--- Task details ---
Output each entry in full so that the result matches the data exactly.

Records from a collection
----------------

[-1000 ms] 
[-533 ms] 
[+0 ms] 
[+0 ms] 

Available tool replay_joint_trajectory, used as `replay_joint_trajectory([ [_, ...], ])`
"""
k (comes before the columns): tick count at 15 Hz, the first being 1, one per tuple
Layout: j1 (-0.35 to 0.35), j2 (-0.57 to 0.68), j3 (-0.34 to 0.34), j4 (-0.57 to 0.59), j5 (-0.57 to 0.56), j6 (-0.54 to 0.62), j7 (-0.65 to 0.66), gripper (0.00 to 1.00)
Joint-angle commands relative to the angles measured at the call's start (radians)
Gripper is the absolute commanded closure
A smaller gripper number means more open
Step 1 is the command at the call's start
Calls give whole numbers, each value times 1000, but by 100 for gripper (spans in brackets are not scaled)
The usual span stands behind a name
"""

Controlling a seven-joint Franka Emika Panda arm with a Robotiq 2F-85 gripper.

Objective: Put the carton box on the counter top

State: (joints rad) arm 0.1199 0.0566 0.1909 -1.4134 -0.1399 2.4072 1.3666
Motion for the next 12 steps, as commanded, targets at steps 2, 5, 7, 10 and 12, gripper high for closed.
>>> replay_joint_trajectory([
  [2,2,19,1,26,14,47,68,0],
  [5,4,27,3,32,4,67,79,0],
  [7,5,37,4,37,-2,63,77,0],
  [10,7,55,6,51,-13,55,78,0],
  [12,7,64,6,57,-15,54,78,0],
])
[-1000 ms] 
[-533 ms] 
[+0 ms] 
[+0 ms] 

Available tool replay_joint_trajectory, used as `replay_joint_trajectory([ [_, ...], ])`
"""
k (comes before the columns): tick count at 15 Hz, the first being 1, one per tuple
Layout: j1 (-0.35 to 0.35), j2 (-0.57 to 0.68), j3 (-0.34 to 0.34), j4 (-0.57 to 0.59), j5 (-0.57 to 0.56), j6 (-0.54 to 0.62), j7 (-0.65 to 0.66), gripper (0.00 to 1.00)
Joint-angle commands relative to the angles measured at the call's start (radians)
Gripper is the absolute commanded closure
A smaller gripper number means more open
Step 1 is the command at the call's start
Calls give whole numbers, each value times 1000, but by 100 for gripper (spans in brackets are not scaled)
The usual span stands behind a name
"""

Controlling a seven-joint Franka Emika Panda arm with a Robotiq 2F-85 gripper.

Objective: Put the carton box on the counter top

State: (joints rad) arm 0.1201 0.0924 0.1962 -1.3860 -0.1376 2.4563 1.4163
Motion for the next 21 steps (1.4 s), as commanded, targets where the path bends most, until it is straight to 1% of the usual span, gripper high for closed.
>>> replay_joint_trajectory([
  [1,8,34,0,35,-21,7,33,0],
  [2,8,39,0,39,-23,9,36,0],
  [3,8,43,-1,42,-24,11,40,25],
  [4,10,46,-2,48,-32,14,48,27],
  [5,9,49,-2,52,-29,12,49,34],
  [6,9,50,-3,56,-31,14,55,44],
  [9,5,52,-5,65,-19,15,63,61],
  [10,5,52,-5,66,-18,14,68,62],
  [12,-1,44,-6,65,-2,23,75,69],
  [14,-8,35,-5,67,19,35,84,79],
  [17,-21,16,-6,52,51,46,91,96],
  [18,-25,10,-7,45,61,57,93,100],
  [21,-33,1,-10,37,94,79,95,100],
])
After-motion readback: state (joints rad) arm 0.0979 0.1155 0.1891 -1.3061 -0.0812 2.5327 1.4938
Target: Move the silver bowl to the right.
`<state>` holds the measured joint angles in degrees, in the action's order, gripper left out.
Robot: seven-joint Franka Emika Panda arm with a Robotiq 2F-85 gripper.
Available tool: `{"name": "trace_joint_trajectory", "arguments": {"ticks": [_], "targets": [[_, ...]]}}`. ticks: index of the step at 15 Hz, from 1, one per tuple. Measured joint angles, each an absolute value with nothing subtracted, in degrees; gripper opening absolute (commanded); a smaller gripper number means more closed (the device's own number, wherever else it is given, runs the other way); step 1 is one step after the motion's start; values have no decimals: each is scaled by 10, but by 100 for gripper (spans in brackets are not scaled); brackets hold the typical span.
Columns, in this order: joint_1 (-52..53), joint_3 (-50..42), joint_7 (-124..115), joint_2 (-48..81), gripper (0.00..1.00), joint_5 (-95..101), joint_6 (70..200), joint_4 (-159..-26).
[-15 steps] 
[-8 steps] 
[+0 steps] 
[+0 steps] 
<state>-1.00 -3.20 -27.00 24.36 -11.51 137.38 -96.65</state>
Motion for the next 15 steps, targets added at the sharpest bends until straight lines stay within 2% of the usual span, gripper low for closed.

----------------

--- Solution for this problem ---
[-1000 ms] 
[-533 ms] 
[+0 ms] 
[+0 ms] 

Available tool replay_joint_trajectory, used as `replay_joint_trajectory([ [_, ...], ])`
"""
k (comes before the columns): tick count at 15 Hz, the first being 1, one per tuple
Layout: j1 (-0.35 to 0.35), j2 (-0.57 to 0.68), j3 (-0.34 to 0.34), j4 (-0.57 to 0.59), j5 (-0.57 to 0.56), j6 (-0.54 to 0.62), j7 (-0.65 to 0.66), gripper (0.00 to 1.00)
Joint-angle commands relative to the angles measured at the call's start (radians)
Gripper is the absolute commanded closure
A smaller gripper number means more open
Step 1 is the command at the call's start
Calls give whole numbers, each value times 1000, but by 100 for gripper (spans in brackets are not scaled)
The usual span stands behind a name
"""

Controlling a seven-joint Franka Emika Panda arm with a Robotiq 2F-85 gripper.

Objective: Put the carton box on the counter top

State: (joints rad) arm 0.1199 0.0566 0.1909 -1.4134 -0.1399 2.4072 1.3666
Motion for the next 12 steps, as commanded, targets at steps 2, 5, 7, 10 and 12, gripper high for closed.
>>> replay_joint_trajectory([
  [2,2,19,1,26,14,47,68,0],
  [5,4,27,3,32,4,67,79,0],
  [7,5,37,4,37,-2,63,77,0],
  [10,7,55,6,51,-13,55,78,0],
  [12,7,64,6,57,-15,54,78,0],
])
[-1000 ms] 
[-533 ms] 
[+0 ms] 
[+0 ms] 

Available tool replay_joint_trajectory, used as `replay_joint_trajectory([ [_, ...], ])`
"""
k (comes before the columns): tick count at 15 Hz, the first being 1, one per tuple
Layout: j1 (-0.35 to 0.35), j2 (-0.57 to 0.68), j3 (-0.34 to 0.34), j4 (-0.57 to 0.59), j5 (-0.57 to 0.56), j6 (-0.54 to 0.62), j7 (-0.65 to 0.66), gripper (0.00 to 1.00)
Joint-angle commands relative to the angles measured at the call's start (radians)
Gripper is the absolute commanded closure
A smaller gripper number means more open
Step 1 is the command at the call's start
Calls give whole numbers, each value times 1000, but by 100 for gripper (spans in brackets are not scaled)
The usual span stands behind a name
"""

Controlling a seven-joint Franka Emika Panda arm with a Robotiq 2F-85 gripper.

Objective: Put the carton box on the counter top

State: (joints rad) arm 0.1201 0.0924 0.1962 -1.3860 -0.1376 2.4563 1.4163
Motion for the next 21 steps (1.4 s), as commanded, targets where the path bends most, until it is straight to 1% of the usual span, gripper high for closed.
>>> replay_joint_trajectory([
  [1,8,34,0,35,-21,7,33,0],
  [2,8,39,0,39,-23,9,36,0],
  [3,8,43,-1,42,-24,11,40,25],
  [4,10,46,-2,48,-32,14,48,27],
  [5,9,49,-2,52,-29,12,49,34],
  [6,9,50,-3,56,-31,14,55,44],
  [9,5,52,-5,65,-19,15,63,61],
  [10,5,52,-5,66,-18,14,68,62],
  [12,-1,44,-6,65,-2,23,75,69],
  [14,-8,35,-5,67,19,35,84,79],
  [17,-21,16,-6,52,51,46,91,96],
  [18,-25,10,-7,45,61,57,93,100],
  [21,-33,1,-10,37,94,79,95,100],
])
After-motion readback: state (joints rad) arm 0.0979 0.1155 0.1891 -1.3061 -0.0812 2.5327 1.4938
Target: Move the silver bowl to the right.
`<state>` holds the measured joint angles in degrees, in the action's order, gripper left out.
Robot: seven-joint Franka Emika Panda arm with a Robotiq 2F-85 gripper.
Available tool: `{"name": "trace_joint_trajectory", "arguments": {"ticks": [_], "targets": [[_, ...]]}}`. ticks: index of the step at 15 Hz, from 1, one per tuple. Measured joint angles, each an absolute value with nothing subtracted, in degrees; gripper opening absolute (commanded); a smaller gripper number means more closed (the device's own number, wherever else it is given, runs the other way); step 1 is one step after the motion's start; values have no decimals: each is scaled by 10, but by 100 for gripper (spans in brackets are not scaled); brackets hold the typical span.
Columns, in this order: joint_1 (-52..53), joint_3 (-50..42), joint_7 (-124..115), joint_2 (-48..81), gripper (0.00..1.00), joint_5 (-95..101), joint_6 (70..200), joint_4 (-159..-26).
[-15 steps] 
[-8 steps] 
[+0 steps] 
[+0 steps] 
<state>-1.00 -3.20 -27.00 24.36 -11.51 137.38 -96.65</state>
Motion for the next 15 steps, targets added at the sharpest bends until straight lines stay within 2% of the usual span, gripper low for closed.

Here is where the answer stops.